The study demonstrates that microbial community signatures preserved in overwash sands can be used to distinguish event deposits from intercalating soils and to discriminate tsunami from storm deposits at two contrasting tropical sites. Site-level differences reflect contrasting geomorphology and sediment geochemistry, but within-site constrained ordinations and PERMANOVA show that storm deposits are consistently distinct, and tsunami deposits are distinguishable though sometimes closer to adjacent aeolian/reworked strata (likely due to mixing during deposition/backflow and post-event reworking). Diversity patterns (lower diversity in overwash vs surrounding sediments) and differential ASV profiles support unique disturbance-associated communities, with recurring storm-associated families (e.g., Chitinophagaceae, Thermoplasmata). Eukaryote community-level metabarcoding was not effective, indicating prokaryote-focused markers are more diagnostic under current protocols. Source tracing to marine vs coastal origins was inconclusive, as tsunami deposits did not closely match marine sediments, consistent with selection for disturbance-tolerant generalists and long-term community shifts after overwash. Overall, eDNA metabarcoding offers a robust, statistically supported tool to aid identification of overwash deposits in the geological record, complementing traditional sedimentology and microfossils.

Conclusion

This work provides the first unambiguous evidence that environmental DNA metabarcoding can discriminate tsunami and storm overwash deposits in sandy coastal settings.
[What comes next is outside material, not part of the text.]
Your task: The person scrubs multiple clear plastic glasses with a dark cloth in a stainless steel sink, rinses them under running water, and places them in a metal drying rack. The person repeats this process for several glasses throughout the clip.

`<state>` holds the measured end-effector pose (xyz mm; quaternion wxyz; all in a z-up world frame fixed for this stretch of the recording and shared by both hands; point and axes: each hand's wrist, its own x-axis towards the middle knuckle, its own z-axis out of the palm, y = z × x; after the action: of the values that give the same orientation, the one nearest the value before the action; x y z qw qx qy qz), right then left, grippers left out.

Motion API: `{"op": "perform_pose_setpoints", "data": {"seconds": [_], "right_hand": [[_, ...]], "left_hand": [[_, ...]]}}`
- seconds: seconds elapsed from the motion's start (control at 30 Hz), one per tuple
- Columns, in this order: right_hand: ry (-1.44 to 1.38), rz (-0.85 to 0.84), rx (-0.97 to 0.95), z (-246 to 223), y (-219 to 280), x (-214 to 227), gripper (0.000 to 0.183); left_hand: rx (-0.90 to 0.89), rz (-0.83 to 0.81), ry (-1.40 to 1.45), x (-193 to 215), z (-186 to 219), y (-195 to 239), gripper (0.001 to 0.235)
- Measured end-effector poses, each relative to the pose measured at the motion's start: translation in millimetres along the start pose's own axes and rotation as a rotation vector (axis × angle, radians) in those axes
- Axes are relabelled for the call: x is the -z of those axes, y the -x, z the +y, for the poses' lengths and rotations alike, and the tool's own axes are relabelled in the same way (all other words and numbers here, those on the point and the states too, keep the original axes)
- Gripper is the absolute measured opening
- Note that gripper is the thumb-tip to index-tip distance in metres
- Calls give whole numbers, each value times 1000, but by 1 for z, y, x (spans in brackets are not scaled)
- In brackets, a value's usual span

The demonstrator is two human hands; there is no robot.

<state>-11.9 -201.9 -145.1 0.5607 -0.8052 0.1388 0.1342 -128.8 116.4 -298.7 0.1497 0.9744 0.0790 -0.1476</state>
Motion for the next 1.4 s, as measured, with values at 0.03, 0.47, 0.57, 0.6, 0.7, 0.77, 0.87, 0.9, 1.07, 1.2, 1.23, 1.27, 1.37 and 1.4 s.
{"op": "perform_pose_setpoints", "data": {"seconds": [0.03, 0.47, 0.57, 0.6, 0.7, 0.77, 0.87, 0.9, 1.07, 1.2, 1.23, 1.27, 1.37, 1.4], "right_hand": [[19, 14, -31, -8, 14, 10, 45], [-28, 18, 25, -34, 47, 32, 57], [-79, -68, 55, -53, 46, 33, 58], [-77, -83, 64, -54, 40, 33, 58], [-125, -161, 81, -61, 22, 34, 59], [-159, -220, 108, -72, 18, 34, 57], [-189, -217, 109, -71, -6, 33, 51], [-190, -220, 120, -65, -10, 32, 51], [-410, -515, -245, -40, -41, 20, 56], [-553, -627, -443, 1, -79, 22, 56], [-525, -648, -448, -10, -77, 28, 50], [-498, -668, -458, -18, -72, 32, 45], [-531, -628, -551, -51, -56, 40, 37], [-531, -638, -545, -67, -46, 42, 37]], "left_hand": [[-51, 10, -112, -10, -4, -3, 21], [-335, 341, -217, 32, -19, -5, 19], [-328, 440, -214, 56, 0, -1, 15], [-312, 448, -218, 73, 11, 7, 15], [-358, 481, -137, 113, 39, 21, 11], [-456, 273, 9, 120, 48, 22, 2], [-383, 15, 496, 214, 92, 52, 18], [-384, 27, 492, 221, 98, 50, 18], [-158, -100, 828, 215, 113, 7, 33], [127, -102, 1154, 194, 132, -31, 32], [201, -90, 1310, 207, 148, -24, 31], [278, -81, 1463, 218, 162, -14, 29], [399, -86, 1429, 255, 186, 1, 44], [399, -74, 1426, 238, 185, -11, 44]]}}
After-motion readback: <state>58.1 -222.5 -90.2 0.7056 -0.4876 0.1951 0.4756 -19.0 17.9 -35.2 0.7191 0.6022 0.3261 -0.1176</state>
Across two Indo-Pacific sites impacted by the 2004 IOT and subsequent storms, prokaryotic community signatures reliably separated event deposits from intercalating sediments and distinguished tsunami from storm deposits. Differential ASV analyses identified suites of taxa characteristic of storm deposits at both sites, although no universal tsunami-specific markers were found. The approach is robust to short-term temporal variability and complements conventional proxies, addressing a major challenge in paleocoastal hazard reconstruction. Future research should (i) evaluate preservation and diagnostic power in older/palaeo-overwash deposits across diverse climates, (ii) refine chemical/metal analyses to identify environmental drivers of microbial shifts, (iii) improve eukaryotic marker strategies with taxon-specific metabarcoding, and (iv) expand site coverage to assess potential global indicator taxa for overwash types. These advances can enhance reconstructions of extreme-wave event histories and improve coastal risk assessments.

Limitations
  • Study focuses on modern (recent) tsunami and storm deposits at two sites; generalizability to older palaeo-deposits and other geomorphic settings remains to be tested. - Eukaryote community-level metabarcoding (18S) did not discriminate deposit types, likely due to primer length and variability constraints with current sequencing read lengths. - Could not conclusively identify environmental factors driving differences between tsunami and storm communities; geochemical variables (TOC, TN, TS) mainly explained between-site, not within-site, differences. - Tsunami deposits at Cuddalore were not strongly distinct from adjacent aeolian/reworked sands, potentially due to mixing during deposition and post-event reworking, and higher dispersion in aeolian samples. - No global, universal microbial marker for tsunami deposits was identified; storm-associated families (e.g., Chitinophagaceae, Thermoplasmata) are promising but require broader validation.